(SOURCE MATERIAL Opens)

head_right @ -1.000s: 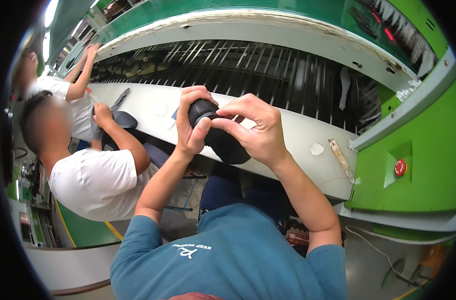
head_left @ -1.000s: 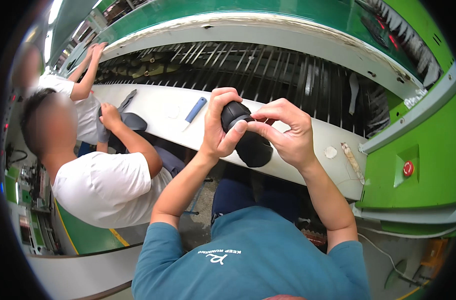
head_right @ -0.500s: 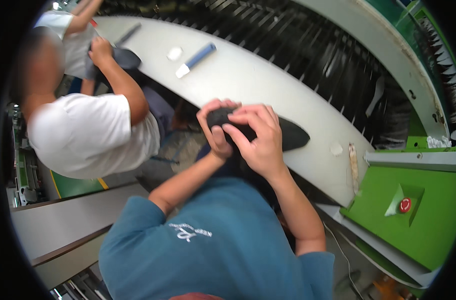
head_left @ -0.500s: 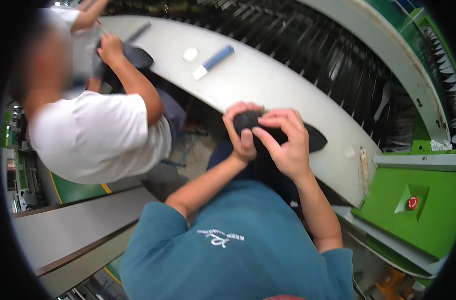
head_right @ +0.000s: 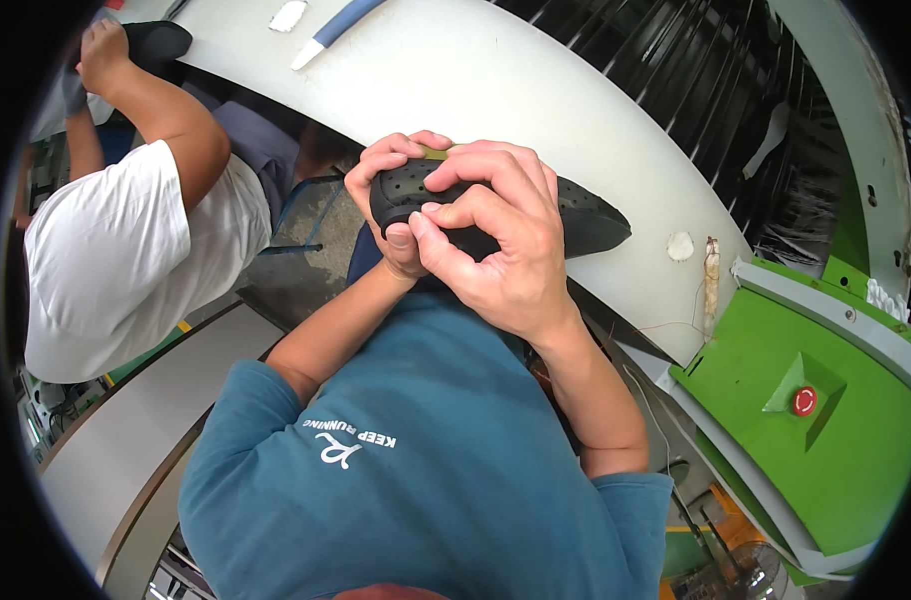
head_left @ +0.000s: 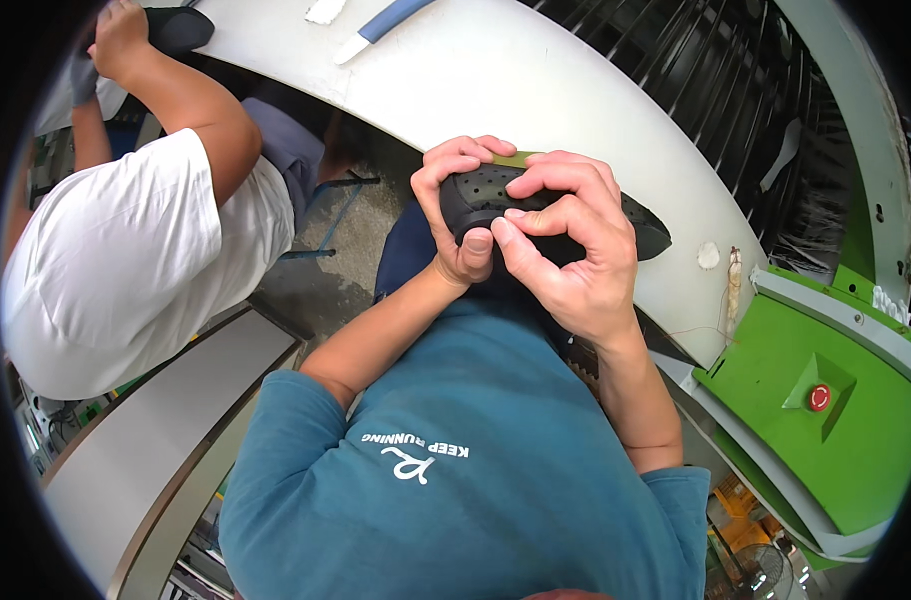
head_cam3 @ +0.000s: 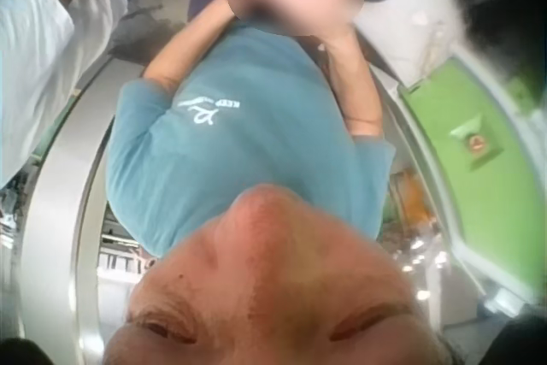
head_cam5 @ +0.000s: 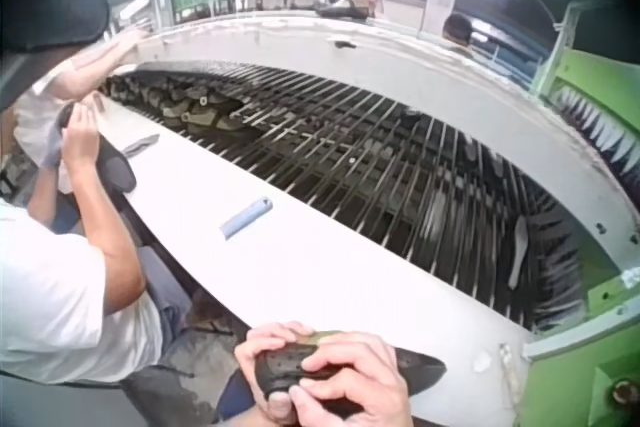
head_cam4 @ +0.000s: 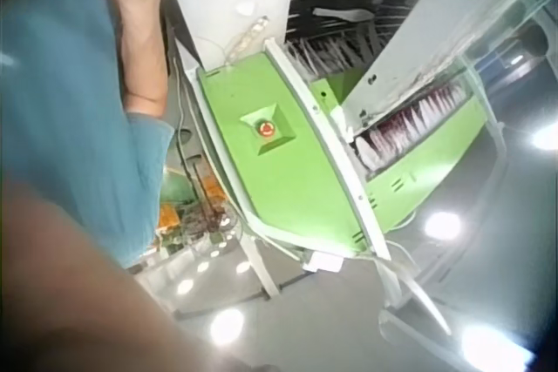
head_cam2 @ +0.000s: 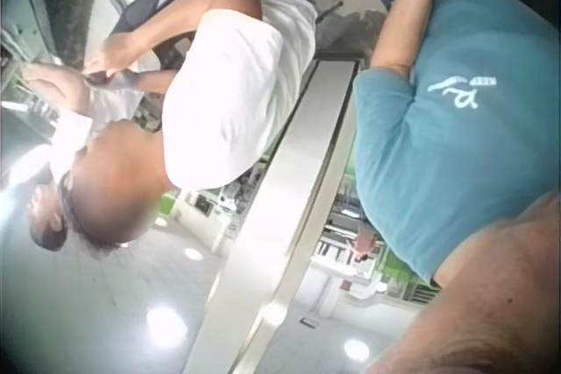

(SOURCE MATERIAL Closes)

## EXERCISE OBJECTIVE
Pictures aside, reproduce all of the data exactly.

## RESULT FOR THIS EXERCISE
head_right @ -1.000s: 
head_left @ -1.000s: 
head_right @ -0.500s: 
head_left @ -0.500s: 
head_right @ +0.000s: 
head_left @ +0.000s: 
head_cam3 @ +0.000s: 
head_cam5 @ +0.000s: 
head_cam4 @ +0.000s: 
head_cam2 @ +0.000s: 

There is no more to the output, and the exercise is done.